Bravo 3 drive install?

Tri County Trail

Active Member
Aug 29, 2021
131
Boat Info
2005 Rinker 360
Engines
Mercruiser 8.1l Bravo 3s
Trying to reinstall bravo 3 Drive into transom. Alignment is good. I checked it with the bar. Something is holding it from going into the splines can get it into about half inche from studs rotate shaft but it won't engage and slide the rest of the way in. Going back in the morning taking a floor jack so I can fine tune the height. Have someone else helping me but looking for suggestions or hints from experienced people. Thanks for any help.
 
Did you just install a new gimbal bearing?
 
Did you have any issues getting the bearing to fully seat?

Did you use the alignment bar with a bearing ring on it to instal?
 
Okay, bear with me a bit

yes the tool will go in “fine” after the bearing is “seated” but in fact the bearing may not be fully seated.

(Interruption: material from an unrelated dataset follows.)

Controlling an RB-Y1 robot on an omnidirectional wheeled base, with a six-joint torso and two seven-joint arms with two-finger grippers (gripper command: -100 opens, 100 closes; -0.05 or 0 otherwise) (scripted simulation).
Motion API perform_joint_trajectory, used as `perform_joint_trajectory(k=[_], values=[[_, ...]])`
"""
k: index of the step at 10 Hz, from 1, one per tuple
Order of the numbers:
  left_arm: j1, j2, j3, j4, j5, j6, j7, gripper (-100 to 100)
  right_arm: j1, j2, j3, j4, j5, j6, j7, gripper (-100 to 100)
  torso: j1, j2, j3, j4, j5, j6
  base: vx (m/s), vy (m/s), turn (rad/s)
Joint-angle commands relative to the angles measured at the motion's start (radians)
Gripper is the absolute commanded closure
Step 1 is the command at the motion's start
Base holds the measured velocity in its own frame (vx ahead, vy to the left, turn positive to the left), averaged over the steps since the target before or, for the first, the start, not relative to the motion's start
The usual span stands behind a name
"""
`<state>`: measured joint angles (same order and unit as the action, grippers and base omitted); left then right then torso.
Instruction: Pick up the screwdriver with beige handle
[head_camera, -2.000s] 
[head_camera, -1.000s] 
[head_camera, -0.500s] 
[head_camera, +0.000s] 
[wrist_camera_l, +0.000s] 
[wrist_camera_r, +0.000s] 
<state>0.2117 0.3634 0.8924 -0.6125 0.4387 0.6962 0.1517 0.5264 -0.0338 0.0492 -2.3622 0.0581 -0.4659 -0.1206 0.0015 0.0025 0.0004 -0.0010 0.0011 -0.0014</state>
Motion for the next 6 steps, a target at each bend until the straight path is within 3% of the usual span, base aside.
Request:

And you may have dinged the end of the splines slightly.

This can happen two ways
1 the alpha and bravos have slightly different dimensions and the right tool for a bravo needs to be used
2 it is the “right” tool but some dont have quite the right dimensions

look at the tool see if it now has any nicks on the pilot end where it gets slightly larger

look into the gimbal at the engine spline do you see any nicks around the splines

if any nicks you may need to pull the bearing and use a small file to cleanup the nicks

you can tape the file to a broom stick or big screwdriver
 
Did you tilt the bell housing slightly “up” by placing a long screwdriver or pry bar horizontally behind the lower portion of it?
 
Yes bell housing is tilted slightly with screwdriver and I will check splines
 
Tried again today the splines of the shaft are Not engaging with the coupler. Bravo 3 496 mag engine. I used my alignment tool with driver to install my gimbel bearings. I think I blurred up the coupler when driving in Gimbel bearing. I'm going to borrow a old drive shaft that has a bar welded to it, it's like an homemade alignment bar with splines. Plan is to try to get drive shaft to engage coupler and check if it will go in. Hopefully it goes in and restarts the coupler splines so original drives will go in. This is the only thing I can think of.
 
Just checking to see what you meant by "rotating the shaft". Is the drive in gear during installation? Without it in gear, turning the prop shaft to align the splines won't turn the shaft going into the coupler. Sometimes a little rotation is all it takes.
 
Not sure it helps now but I just bought this jack to help me get my stern work done and it has worked well so far. $270 https://www.stumpysfabworks.com/boat-outdrive-jack.html

Nice, but pricey! I just use two wooden stands I built from scrap 2x4's screwed to a mover's frame on casters. Then again, I'm on a trailer where the tongue can be raised or lowered to get the right level for the drives to slide in place.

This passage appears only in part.